### [Try it]
Scan the following data for lines with "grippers" and state how many there are, as a number only.

### [Dataset extract]
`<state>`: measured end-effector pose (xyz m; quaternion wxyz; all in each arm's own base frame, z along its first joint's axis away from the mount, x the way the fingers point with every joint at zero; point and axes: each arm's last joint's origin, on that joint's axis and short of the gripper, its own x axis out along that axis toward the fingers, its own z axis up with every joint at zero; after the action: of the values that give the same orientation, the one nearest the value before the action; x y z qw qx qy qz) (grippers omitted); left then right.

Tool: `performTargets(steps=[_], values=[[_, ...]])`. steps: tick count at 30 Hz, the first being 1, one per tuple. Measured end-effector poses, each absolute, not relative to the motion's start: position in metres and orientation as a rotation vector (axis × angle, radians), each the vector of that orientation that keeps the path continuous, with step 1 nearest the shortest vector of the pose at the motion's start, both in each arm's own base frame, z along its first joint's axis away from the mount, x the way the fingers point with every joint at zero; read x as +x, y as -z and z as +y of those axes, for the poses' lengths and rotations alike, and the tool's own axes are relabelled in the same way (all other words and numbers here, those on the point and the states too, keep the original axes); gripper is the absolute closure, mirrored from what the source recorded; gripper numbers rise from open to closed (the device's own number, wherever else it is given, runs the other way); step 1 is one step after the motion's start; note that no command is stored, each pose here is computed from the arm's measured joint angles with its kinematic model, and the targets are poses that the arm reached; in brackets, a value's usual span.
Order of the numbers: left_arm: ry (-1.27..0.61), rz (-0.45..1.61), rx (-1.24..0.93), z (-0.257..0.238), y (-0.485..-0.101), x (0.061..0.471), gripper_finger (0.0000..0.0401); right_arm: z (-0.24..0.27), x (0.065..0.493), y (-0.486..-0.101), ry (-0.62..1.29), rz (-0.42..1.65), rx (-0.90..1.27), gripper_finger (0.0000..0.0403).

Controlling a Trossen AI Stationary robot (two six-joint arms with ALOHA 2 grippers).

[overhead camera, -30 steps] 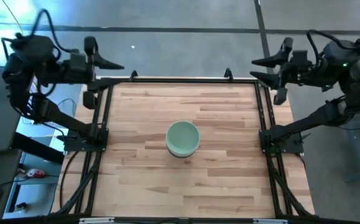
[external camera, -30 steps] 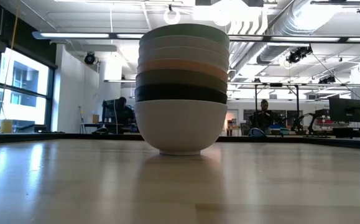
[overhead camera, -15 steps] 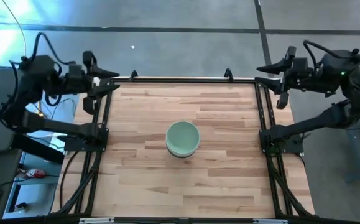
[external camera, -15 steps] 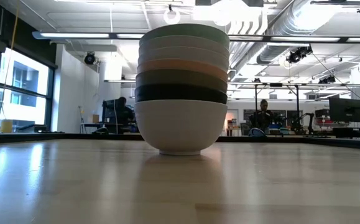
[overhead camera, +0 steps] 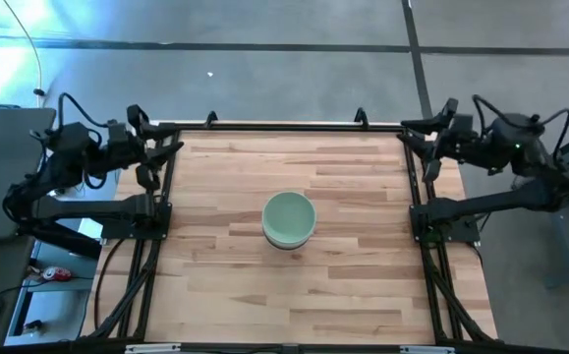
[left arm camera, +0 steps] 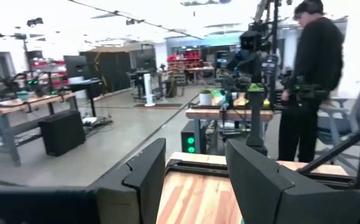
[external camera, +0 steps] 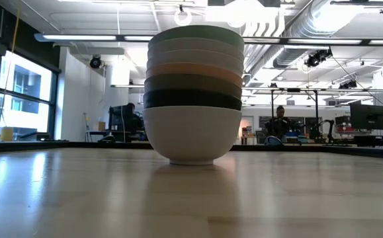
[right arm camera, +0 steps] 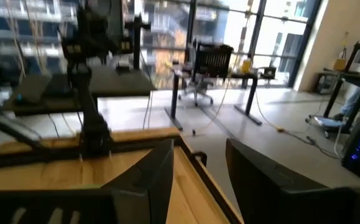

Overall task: Nest bowls inside each other
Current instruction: Return to Home Position

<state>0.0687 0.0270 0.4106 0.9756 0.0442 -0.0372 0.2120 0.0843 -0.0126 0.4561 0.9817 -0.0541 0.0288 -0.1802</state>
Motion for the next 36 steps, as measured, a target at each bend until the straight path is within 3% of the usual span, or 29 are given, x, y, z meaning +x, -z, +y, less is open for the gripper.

### [Written response]
2